Your assignment:
Search the listing for the string "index" and copy every line that contains it.

Materials provided:
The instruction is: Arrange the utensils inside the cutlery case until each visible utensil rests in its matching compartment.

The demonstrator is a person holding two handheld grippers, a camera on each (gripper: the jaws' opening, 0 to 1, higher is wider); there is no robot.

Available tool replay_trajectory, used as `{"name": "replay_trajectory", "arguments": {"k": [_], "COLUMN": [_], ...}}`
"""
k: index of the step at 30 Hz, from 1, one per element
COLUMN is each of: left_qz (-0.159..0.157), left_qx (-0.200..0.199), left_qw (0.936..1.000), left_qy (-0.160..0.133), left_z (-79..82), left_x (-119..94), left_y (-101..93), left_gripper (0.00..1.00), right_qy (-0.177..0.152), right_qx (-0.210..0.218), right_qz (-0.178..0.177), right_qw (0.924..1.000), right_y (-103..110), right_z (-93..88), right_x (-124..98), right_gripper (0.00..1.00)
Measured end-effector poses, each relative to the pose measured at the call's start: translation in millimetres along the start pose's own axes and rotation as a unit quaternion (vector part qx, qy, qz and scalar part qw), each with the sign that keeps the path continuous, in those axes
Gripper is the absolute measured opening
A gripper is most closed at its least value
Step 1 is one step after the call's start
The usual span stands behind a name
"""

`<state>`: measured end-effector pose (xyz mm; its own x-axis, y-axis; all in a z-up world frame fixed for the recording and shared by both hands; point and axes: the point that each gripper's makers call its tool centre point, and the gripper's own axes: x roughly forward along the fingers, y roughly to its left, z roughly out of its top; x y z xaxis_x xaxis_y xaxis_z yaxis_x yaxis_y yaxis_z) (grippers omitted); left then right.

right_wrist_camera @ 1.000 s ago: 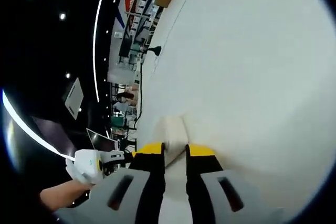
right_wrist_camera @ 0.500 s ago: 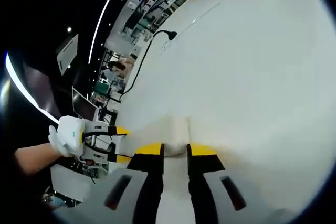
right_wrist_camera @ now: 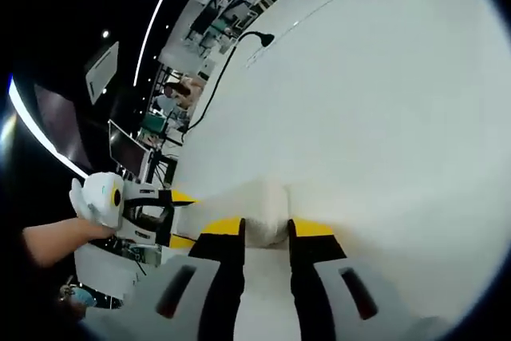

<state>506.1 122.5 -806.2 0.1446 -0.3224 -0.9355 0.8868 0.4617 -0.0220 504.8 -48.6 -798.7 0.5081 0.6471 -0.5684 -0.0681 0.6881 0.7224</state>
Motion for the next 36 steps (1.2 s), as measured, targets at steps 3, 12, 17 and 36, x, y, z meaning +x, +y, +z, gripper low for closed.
{"name": "replay_trajectory", "arguments": {"k": [3,12,17,36], "left_qz": [0.003,0.026,-0.004,-0.042], "left_qx": [-0.105,-0.276,-0.405,-0.526], "left_qw": [0.9931,0.9516,0.8928,0.8206], "left_qy": [-0.053,-0.132,-0.197,-0.218], "left_z": [-2.2,-35.6,-42.4,-52.3], "left_x": [-5.6,-36.7,-50.3,-39.6], "left_y": [7.1,21.7,20.4,-9.6], "left_gripper": [0.55,0.45,0.47,0.31], "right_qy": [0.001,0.019,0.017,0.035], "right_qx": [0.009,0.000,0.006,-0.052], "right_qz": [0.002,-0.010,-0.007,-0.017], "right_qw": [1.0000,0.9998,0.9998,0.9979], "right_y": [-2.0,2.0,2.4,8.0], "right_z": [1.8,0.1,-3.8,-3.1], "right_x": [3.1,9.4,5.8,9.1], "right_gripper": [0.19,0.20,0.20,0.30]}}
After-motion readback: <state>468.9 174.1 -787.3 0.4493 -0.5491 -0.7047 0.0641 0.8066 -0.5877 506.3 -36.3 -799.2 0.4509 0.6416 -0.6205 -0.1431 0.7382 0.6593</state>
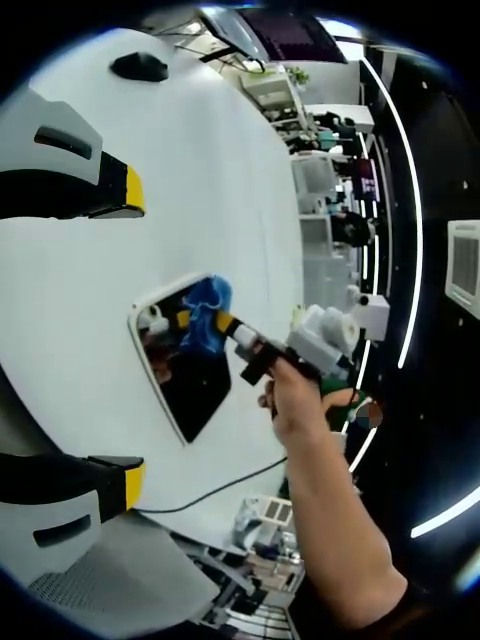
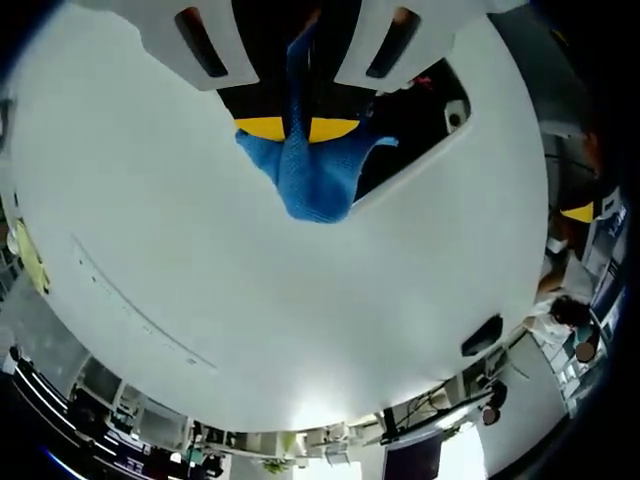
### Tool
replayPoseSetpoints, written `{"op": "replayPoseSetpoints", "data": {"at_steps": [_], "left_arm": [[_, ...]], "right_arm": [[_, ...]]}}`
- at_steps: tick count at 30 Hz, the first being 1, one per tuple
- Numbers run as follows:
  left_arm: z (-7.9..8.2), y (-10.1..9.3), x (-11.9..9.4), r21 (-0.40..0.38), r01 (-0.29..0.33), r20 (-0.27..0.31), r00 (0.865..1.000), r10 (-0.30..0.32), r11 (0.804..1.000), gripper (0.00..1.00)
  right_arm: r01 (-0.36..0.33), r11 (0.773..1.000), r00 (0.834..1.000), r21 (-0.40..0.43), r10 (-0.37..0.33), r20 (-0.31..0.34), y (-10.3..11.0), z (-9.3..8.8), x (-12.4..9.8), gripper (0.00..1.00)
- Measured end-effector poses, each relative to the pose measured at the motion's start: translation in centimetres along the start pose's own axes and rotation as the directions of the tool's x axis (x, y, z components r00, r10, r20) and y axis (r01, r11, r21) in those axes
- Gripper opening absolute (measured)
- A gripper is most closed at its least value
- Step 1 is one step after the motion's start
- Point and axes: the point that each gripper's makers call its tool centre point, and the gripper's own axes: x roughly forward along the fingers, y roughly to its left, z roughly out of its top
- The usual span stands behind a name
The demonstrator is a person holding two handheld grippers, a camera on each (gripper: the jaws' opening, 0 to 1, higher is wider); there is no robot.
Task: Wipe the mirror surface with the cleaning cloth until all visible marks leave the cleaned area.
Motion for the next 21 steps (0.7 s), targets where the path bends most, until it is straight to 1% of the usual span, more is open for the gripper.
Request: {"op": "replayPoseSetpoints", "data": {"at_steps": [10, 21], "left_arm": [[0.0, 0.0, 0.0, 0.004, 0.000, -0.002, 1.000, 0.000, 1.000, 0.99], [0.1, 0.0, 0.0, 0.005, -0.003, 0.000, 1.000, 0.003, 1.000, 0.99]], "right_arm": [[0.006, 1.000, 1.000, 0.005, -0.006, 0.009, 1.0, -0.7, -0.7, 0.01], [-0.003, 1.000, 1.000, -0.003, 0.003, 0.012, 2.4, -1.6, -1.3, 0.01]]}}
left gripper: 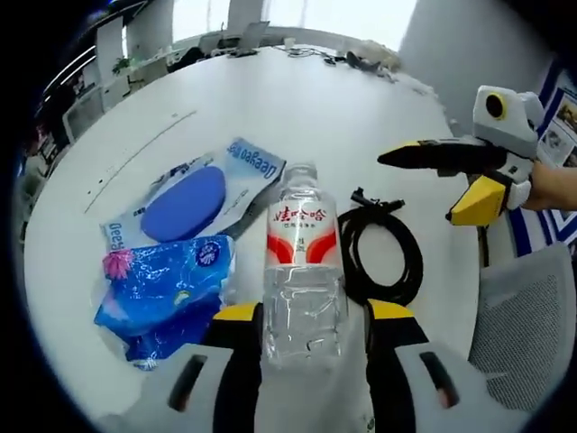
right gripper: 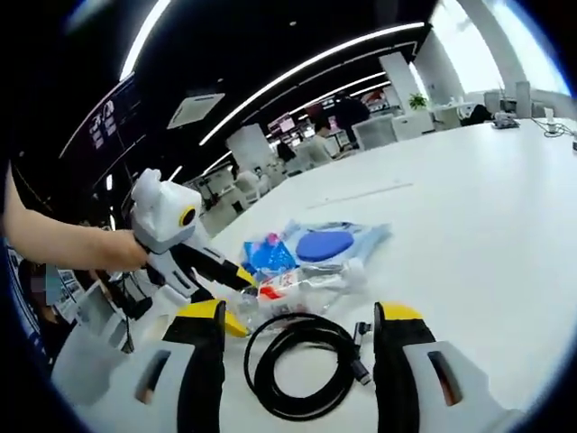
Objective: Arrange the tabletop items into an orderly group along one side of the table until the central work area is clear of visible clutter.
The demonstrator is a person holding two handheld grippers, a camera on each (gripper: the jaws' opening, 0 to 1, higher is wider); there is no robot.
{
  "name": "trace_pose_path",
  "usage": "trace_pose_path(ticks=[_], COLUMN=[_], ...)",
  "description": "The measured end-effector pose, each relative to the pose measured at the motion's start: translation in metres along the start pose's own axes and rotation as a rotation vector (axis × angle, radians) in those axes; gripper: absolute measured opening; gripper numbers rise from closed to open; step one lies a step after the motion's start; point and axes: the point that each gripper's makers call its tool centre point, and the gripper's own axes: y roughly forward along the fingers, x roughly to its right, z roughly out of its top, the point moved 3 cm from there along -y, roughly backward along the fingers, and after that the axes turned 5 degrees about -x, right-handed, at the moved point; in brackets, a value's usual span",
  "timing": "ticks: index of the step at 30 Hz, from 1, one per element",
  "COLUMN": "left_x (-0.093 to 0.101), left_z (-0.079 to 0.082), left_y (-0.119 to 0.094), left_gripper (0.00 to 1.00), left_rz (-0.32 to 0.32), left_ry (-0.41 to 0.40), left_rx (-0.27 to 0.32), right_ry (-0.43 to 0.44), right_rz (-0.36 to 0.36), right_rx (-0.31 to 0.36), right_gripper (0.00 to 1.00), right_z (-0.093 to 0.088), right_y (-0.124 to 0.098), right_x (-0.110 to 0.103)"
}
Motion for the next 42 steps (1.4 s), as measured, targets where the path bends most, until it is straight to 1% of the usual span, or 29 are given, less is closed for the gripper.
trace_pose_path(ticks=[3,5,7,9,12,13,14,15,20,23,25,26,28,30,31,32,33,34,35,37,40,42], left_x=[-0.001,-0.001,0.001,0.001,-0.001,-0.002,-0.003,-0.002,0.0,0.0,0.002,0.002,0.002,0.003,0.003,0.003,0.005,0.005,0.007,0.002,0.0,0.0], left_z=[0.0,0.0,-0.001,-0.005,-0.009,-0.012,-0.009,-0.009,-0.009,-0.009,-0.009,-0.009,-0.009,-0.01,-0.009,-0.009,-0.009,-0.008,-0.008,-0.006,-0.006,-0.006], left_y=[0.002,0.005,0.008,0.013,0.019,0.017,0.018,0.015,0.013,0.013,0.012,0.012,0.012,0.011,0.011,0.011,0.011,0.01,0.01,0.01,0.011,0.011], left_gripper=[0.41,0.43,0.44,0.45,0.44,0.42,0.4,0.4,0.39,0.38,0.38,0.37,0.37,0.37,0.37,0.37,0.37,0.37,0.37,0.37,0.37,0.37], left_rz=[0.003,-0.004,0.0,0.01,0.024,0.039,0.039,0.032,0.03,0.046,0.055,0.063,0.073,0.081,0.09,0.101,0.111,0.12,0.123,0.125,0.122,0.12], left_ry=[-0.003,-0.01,-0.008,0.001,0.012,0.017,0.028,0.021,0.028,0.052,0.061,0.054,0.056,0.061,0.069,0.078,0.106,0.132,0.132,0.135,0.129,0.126], left_rx=[-0.007,-0.019,-0.034,-0.063,-0.089,-0.103,-0.089,-0.096,-0.092,-0.079,-0.07,-0.062,-0.048,-0.034,-0.022,-0.012,-0.011,-0.009,-0.008,-0.008,-0.001,0.006], right_ry=[0.022,0.038,0.05,0.07,0.131,0.148,0.163,0.18,0.249,0.277,0.311,0.361,0.433,0.487,0.53,0.551,0.546,0.559,0.58,0.61,0.636,0.654], right_rz=[-0.004,-0.007,-0.013,-0.017,-0.018,-0.019,-0.02,-0.025,-0.048,-0.051,-0.056,-0.073,-0.095,-0.102,-0.099,-0.096,-0.1,-0.103,-0.109,-0.115,-0.133,-0.141], right_rx=[-0.011,-0.019,-0.019,-0.019,-0.033,-0.034,-0.035,-0.033,-0.023,-0.026,-0.037,-0.04,-0.031,-0.022,-0.051,-0.061,-0.047,-0.047,-0.046,-0.035,-0.065,-0.065], right_gripper=[0.64,0.63,0.62,0.62,0.6,0.6,0.6,0.6,0.6,0.59,0.58,0.58,0.56,0.56,0.56,0.56,0.56,0.56,0.56,0.56,0.55,0.55], right_z=[-0.001,-0.002,-0.001,0.0,0.001,0.002,0.002,0.004,0.008,0.009,0.008,0.007,0.008,0.009,0.007,0.007,0.012,0.014,0.016,0.021,0.018,0.016], right_y=[0.002,0.004,0.005,0.007,0.012,0.013,0.014,0.016,0.024,0.027,0.03,0.032,0.034,0.039,0.041,0.043,0.048,0.051,0.055,0.062,0.071,0.076], right_x=[0.002,0.003,0.004,0.005,0.007,0.007,0.008,0.01,0.017,0.016,0.018,0.019,0.021,0.026,0.024,0.023,0.026,0.027,0.03,0.034,0.038,0.039])
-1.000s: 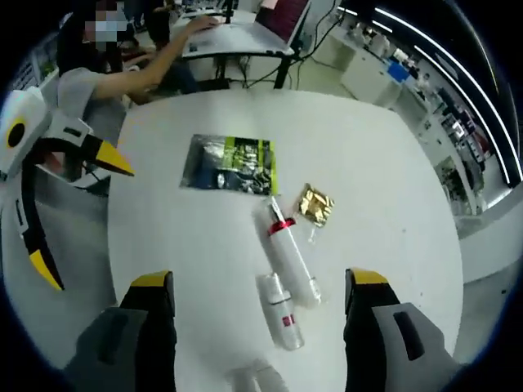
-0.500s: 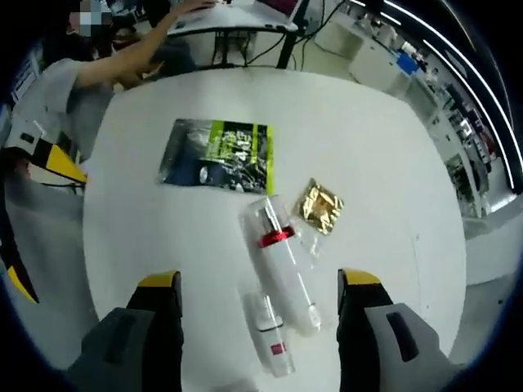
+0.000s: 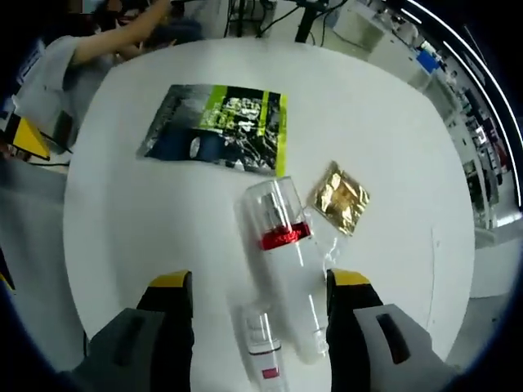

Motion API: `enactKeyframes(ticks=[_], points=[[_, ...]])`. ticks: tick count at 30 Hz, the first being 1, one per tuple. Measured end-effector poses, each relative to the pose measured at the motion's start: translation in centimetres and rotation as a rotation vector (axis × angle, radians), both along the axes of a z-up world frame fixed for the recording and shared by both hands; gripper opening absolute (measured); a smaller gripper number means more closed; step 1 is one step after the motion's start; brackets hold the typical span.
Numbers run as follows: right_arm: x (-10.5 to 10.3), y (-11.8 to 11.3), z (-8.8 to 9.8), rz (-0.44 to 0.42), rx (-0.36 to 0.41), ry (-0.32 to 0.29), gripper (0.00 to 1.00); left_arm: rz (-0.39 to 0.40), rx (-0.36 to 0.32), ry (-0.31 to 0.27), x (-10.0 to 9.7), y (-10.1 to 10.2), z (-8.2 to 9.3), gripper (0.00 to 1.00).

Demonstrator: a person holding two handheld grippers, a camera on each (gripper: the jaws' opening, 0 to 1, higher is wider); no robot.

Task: Arrange the skincare products in the storage area until every visible bottle or jar stands upright without overlapping.

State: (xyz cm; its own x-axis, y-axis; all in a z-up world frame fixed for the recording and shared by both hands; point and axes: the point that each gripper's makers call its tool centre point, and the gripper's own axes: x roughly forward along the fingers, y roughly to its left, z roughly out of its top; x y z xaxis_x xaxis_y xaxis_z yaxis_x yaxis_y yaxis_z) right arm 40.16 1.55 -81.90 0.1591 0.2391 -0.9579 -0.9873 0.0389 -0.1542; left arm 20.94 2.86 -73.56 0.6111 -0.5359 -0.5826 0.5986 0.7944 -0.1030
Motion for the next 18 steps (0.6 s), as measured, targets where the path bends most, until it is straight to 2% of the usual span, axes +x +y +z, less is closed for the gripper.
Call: enactKeyframes(ticks=[4, 12, 18], points=[[0.7, 0.0, -0.1, 0.064, -0.028, -0.04, 0.58, -0.006, 0.006, 0.002, 0.0, 0.0, -0.1, 0.88], [1.8, 0.2, -0.6, 0.076, -0.046, -0.036, 0.51, 0.005, 0.005, 0.008, 0.0, 0.2, -0.2, 0.88], [1.7, 0.2, -1.0, 0.08, -0.056, -0.024, 0.49, 0.012, 0.005, 0.013, 0.0, 0.3, -0.3, 0.88]])
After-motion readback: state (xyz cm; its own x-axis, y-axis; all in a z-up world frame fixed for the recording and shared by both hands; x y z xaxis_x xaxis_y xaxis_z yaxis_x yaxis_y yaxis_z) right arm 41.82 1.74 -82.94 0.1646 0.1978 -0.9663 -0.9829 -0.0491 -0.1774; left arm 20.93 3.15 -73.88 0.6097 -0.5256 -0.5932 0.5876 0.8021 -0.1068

Answer below:
k: index of the step at 30 Hz, from 1, one per element
  "timing": "ticks: index of the step at 30 Hz, from 1, one per element",

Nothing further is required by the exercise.